YOUR ASSIGNMENT
Reproduce every record below exactly as written, leaving out any pictures.

INPUT
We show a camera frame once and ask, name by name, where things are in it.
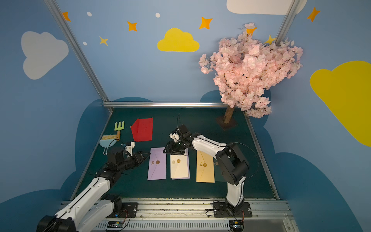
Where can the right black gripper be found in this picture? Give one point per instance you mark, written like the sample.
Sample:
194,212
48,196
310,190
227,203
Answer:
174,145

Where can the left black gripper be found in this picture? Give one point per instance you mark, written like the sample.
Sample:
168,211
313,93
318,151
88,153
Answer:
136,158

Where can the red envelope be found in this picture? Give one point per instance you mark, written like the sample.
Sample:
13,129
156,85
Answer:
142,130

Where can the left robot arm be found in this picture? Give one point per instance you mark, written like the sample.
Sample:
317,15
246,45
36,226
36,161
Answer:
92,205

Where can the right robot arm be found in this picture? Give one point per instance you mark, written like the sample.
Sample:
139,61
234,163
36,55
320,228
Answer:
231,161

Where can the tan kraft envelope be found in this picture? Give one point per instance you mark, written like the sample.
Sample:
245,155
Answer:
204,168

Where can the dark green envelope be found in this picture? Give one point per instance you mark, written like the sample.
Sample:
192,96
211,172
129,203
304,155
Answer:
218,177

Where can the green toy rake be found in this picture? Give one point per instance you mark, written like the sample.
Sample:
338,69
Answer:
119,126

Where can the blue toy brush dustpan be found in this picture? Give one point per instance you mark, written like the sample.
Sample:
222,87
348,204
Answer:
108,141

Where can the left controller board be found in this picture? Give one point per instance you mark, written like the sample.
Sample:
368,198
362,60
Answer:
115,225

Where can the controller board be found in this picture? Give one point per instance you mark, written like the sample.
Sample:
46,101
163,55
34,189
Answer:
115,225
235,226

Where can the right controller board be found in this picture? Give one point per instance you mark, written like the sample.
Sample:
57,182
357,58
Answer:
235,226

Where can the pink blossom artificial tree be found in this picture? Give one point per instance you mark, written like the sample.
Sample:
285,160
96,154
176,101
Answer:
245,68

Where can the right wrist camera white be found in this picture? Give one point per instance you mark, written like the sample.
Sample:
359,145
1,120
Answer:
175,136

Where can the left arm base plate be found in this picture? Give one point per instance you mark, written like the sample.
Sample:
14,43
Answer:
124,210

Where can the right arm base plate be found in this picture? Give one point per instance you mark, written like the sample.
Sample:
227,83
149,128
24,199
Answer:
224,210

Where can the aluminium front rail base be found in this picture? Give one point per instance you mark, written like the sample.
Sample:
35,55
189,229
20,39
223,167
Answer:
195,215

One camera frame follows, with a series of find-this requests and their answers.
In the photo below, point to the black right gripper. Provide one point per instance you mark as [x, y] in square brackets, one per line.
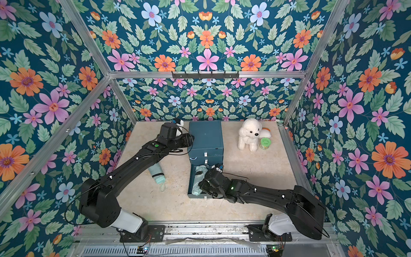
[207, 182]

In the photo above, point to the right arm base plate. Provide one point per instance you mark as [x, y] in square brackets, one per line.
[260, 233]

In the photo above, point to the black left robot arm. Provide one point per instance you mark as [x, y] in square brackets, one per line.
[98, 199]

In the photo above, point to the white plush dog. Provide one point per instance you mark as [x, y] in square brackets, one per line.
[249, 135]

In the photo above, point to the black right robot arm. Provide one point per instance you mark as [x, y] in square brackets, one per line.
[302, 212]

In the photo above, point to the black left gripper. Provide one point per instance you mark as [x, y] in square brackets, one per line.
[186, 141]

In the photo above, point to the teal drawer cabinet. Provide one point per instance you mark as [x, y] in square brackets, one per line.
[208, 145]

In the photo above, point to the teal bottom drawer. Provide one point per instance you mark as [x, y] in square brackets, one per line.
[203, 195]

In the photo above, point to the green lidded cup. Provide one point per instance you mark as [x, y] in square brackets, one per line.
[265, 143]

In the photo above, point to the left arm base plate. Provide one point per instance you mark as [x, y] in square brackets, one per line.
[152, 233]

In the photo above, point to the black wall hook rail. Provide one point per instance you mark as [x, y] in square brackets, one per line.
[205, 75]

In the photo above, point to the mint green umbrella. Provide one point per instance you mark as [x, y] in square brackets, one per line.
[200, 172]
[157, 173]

REPLY TO THE EXERCISE
We show a camera frame once and ask, name by name, where things are in it.
Where can the right black gripper be found in this picture? Give one point per instance you mark, written like the sample.
Sample:
194,212
48,196
310,190
227,203
Answer:
174,145

Where can the left black gripper be found in this picture? Give one point per instance you mark, written like the sample.
Sample:
168,211
313,93
318,151
88,153
Answer:
136,158

Where can the red envelope be found in this picture? Give one point per instance you mark, written like the sample.
Sample:
13,129
156,85
Answer:
142,130

Where can the left robot arm be found in this picture? Give one point per instance you mark, written like the sample.
Sample:
317,15
246,45
36,226
36,161
Answer:
92,205

Where can the right robot arm be found in this picture? Give one point per instance you mark, written like the sample.
Sample:
139,61
234,163
36,55
320,228
Answer:
231,161

Where can the tan kraft envelope be found in this picture? Give one point per instance you mark, written like the sample.
Sample:
245,155
Answer:
204,168

Where can the dark green envelope be found in this picture? Give one point per instance you mark, written like the sample.
Sample:
192,96
211,172
129,203
304,155
Answer:
218,177

Where can the green toy rake be found in this picture? Give one point per instance you mark, written like the sample.
Sample:
338,69
Answer:
119,126

Where can the blue toy brush dustpan be found in this picture? Give one point per instance you mark, written like the sample.
Sample:
222,87
348,204
Answer:
108,141

Where can the left controller board be found in this picture? Give one point per instance you mark, written like the sample.
Sample:
368,198
362,60
Answer:
115,225

Where can the controller board be found in this picture? Give one point per instance you mark, written like the sample.
Sample:
46,101
163,55
34,189
Answer:
115,225
235,226

Where can the right controller board be found in this picture? Give one point per instance you mark, written like the sample.
Sample:
57,182
357,58
Answer:
235,226

Where can the pink blossom artificial tree be found in this picture? Give one point per instance you mark, written like the sample.
Sample:
285,160
96,154
176,101
Answer:
245,68

Where can the right wrist camera white be found in this picture? Give one point per instance you mark, written like the sample.
Sample:
359,145
1,120
Answer:
175,136

Where can the left arm base plate be found in this picture? Give one point per instance you mark, written like the sample.
Sample:
14,43
Answer:
124,210

Where can the right arm base plate be found in this picture? Give one point per instance you mark, written like the sample.
Sample:
227,83
149,128
24,199
Answer:
224,210

Where can the aluminium front rail base be found in this picture? Give one point per instance you mark, written like the sample.
Sample:
35,55
189,229
20,39
223,167
Answer:
195,215

One camera frame follows, with a series of find-this requests and their answers.
In the photo below, point to the black right gripper. Provide one point per instance you mark as [x, y] in square brackets, one per line.
[207, 182]

In the photo above, point to the right arm base plate. Provide one point per instance you mark as [x, y] in square brackets, one per line.
[260, 233]

In the photo above, point to the black left robot arm. Provide one point per instance you mark as [x, y] in square brackets, one per line.
[98, 199]

In the photo above, point to the white plush dog. Provide one point per instance you mark as [x, y] in square brackets, one per line.
[249, 135]

In the photo above, point to the black right robot arm. Provide one point per instance you mark as [x, y] in square brackets, one per line.
[302, 212]

In the photo above, point to the black left gripper. Provide one point per instance you mark as [x, y] in square brackets, one per line.
[186, 141]

In the photo above, point to the teal drawer cabinet. Provide one point per instance you mark as [x, y] in square brackets, one per line.
[208, 145]

In the photo above, point to the teal bottom drawer. Provide one point per instance you mark as [x, y] in square brackets, one per line.
[203, 195]

In the photo above, point to the green lidded cup. Provide one point per instance you mark as [x, y] in square brackets, one per line.
[265, 143]

In the photo above, point to the left arm base plate. Provide one point per instance you mark as [x, y] in square brackets, one per line.
[152, 233]

In the photo above, point to the black wall hook rail. Provide one point per instance you mark as [x, y] in square brackets, one per line.
[205, 75]

In the photo above, point to the mint green umbrella. Provide one point per instance you mark as [x, y] in square brackets, one per line.
[200, 172]
[157, 173]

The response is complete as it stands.